**Your goal**. In the material below, the lines to reproduce exactly are the one containing "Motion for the" and all lines after it through the last.

**Supplied information**.
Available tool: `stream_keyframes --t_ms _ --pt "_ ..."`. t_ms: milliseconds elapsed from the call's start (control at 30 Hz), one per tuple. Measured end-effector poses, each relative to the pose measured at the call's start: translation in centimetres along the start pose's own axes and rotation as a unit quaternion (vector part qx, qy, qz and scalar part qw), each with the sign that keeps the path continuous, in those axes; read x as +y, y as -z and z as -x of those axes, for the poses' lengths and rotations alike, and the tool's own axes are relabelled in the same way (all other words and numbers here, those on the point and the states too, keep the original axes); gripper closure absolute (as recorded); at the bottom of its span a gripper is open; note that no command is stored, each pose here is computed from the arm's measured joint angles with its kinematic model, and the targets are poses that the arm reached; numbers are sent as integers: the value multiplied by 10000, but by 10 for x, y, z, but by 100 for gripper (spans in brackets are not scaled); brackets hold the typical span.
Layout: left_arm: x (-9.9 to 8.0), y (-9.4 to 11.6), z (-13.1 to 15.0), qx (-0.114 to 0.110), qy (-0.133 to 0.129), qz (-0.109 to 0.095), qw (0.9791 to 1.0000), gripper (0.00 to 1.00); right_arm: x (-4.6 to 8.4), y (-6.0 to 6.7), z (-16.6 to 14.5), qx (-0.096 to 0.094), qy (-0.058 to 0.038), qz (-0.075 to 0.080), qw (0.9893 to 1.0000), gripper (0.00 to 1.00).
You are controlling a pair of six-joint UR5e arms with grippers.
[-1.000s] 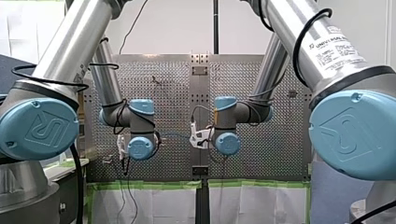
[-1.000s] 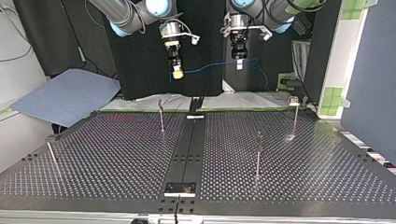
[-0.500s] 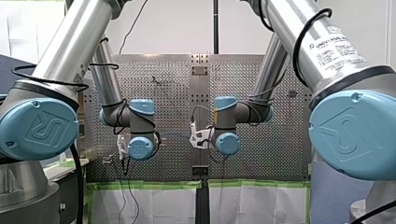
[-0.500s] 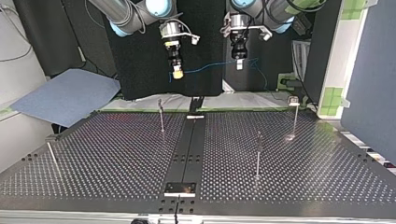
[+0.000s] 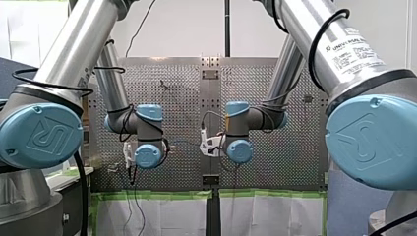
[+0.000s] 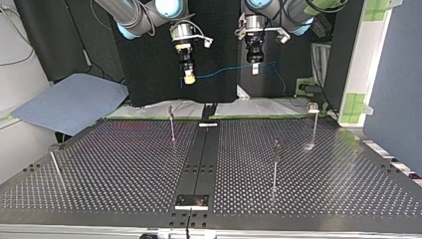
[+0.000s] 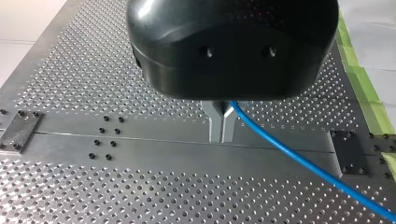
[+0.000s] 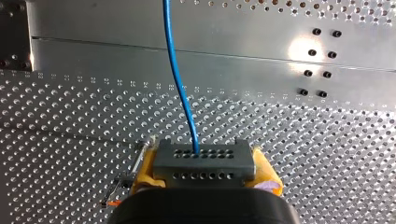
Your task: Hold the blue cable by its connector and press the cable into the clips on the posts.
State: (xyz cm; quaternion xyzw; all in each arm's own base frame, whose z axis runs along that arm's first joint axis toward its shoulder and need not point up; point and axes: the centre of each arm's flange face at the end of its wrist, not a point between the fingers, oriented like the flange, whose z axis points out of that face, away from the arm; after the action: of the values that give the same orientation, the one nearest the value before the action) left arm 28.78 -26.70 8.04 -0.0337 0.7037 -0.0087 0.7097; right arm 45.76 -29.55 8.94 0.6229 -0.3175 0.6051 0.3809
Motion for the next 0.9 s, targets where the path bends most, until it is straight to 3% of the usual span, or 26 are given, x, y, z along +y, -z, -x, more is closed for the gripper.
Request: stream_keyframes --t_ms 233,367,467,700,900 --pt "0 0 0 7 -7 -2 10000 100 0 0 0 0 0 0 10000 100" --pt "5 1 -8 144 -142 36 9998 100 0 -1 3 -45 31 11 10000 100" --pt "8 3 -18 308 -264 56 9992 100 0 0 15 -230 94 3 9997 100" --pt "14 10 -41 598 -458 74 9971 100 -1 9 51 -671 218 -37 9975 100" --pt "15 12 -47 667 -503 78 9965 100 -1 12 60 -762 243 -46 9968 100"
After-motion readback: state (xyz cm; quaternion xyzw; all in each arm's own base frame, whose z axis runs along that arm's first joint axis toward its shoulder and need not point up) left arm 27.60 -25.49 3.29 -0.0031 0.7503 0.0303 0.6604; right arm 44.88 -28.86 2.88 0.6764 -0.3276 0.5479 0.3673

**Result below**.
Motion for the next 0.9 s, targets where the path bends most, until it is straight to 3% of the usual span, or 26 are given, x, y, z along +y, -z, -x, more is closed for the gripper.
Request: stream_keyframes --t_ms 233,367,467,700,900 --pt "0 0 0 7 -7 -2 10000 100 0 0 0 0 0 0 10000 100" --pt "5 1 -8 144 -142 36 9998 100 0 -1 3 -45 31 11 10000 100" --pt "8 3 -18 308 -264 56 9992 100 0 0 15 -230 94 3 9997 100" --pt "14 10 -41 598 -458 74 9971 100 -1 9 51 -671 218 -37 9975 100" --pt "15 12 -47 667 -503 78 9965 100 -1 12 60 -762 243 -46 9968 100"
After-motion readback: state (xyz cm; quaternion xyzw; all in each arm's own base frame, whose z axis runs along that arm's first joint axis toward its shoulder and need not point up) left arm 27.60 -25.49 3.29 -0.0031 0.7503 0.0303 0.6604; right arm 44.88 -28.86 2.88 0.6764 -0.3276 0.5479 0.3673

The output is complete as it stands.